Brussels, 20 March 2002
Latest figures for broadband access show a healthy rise in the number of people taking up the facility, but research indicates that Internet users are still unwilling to pay for online content.
By the end of 2001, more than 18 million people around the world had a DSL (digital subscriber line) connection, the most popular form of broadband access, with five million having a cable connection.
While the European Union has just six per cent of its households connected to a high speed broadband connection, moves by some Member States to make the service more accessible are paying off. In the UK, Internet service providers have seen a rise in take up since the reduction of prices. One example is BTopenworld's new broadband access product, which is now attracting between 8,000 and 10,000 new subscribers each week, following the introduction of a lower price. Since this price reduction, the number of broadband subscribers in the UK has almost doubled.

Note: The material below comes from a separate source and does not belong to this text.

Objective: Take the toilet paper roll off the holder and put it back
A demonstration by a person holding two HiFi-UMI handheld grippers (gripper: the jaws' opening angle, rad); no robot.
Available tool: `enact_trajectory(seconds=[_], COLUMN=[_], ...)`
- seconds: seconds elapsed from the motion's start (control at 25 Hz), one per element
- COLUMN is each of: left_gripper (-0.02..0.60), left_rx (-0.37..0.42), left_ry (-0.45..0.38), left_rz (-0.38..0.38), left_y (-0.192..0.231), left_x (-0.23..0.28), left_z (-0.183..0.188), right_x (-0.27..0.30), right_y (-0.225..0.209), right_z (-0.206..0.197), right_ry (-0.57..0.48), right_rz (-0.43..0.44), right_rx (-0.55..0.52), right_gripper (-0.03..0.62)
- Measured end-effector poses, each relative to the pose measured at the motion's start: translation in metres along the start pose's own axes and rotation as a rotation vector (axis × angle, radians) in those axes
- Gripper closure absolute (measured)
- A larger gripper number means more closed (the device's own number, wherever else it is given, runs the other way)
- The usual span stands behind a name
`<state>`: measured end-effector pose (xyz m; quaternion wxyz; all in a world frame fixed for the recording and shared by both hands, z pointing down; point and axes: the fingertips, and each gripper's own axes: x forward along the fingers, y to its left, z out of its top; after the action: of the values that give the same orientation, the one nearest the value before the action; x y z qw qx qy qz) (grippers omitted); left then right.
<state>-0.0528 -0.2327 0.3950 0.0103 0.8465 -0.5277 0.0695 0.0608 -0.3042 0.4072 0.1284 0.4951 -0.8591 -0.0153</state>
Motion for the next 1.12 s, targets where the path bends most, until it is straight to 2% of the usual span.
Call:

In the Netherlands, broadband access is planned at 800 schools. This follows the announcement that US and Dutch firms are working together to ensure that the 800 schools and educational institutes outside urban centres benefit from a satellite system which will guarantee them broadband access.
A new report compiled for the International telecommunications union has found that, while attempts to broaden the bandwidth in Europe continue, other areas of the world are still struggling with the basics. One of the most striking comparisons is that the 400,000 citizens of Luxembourg, who have more international bandwidth than the whole of Africa (population 760 million).
Meanwhile latest research indicates that most online adults cannot understand why anyone would pay for content. Some 70 per cent of respondents in a survey conducted by Jupiter Media Metrix questioned the need to pay for any online content. But 42 per cent said that they expect that, over time, people will be required to pay for content, a small reduction from the number who gave the same response in August 2000. Nonetheless, predicted revenues for 2006 from online content are 6.5 billion euro. The highest earners will be audio/video entertainment (681 million euro), adult content (454 million euro) and financial and business news (397 million euro).
'While there is money to be made in online content business, this latest survey and market forecast numbers indicate that the mass market still largely shuns anything that smells like a subscription online,' said David Card, vice-president of Jupiter. Feedback from another survey, conducted by PwC Consulting of 90 large Spanish companies, showed that nearly half of them were expecting to spend more than 3 million euro in e-business projects in the next three years.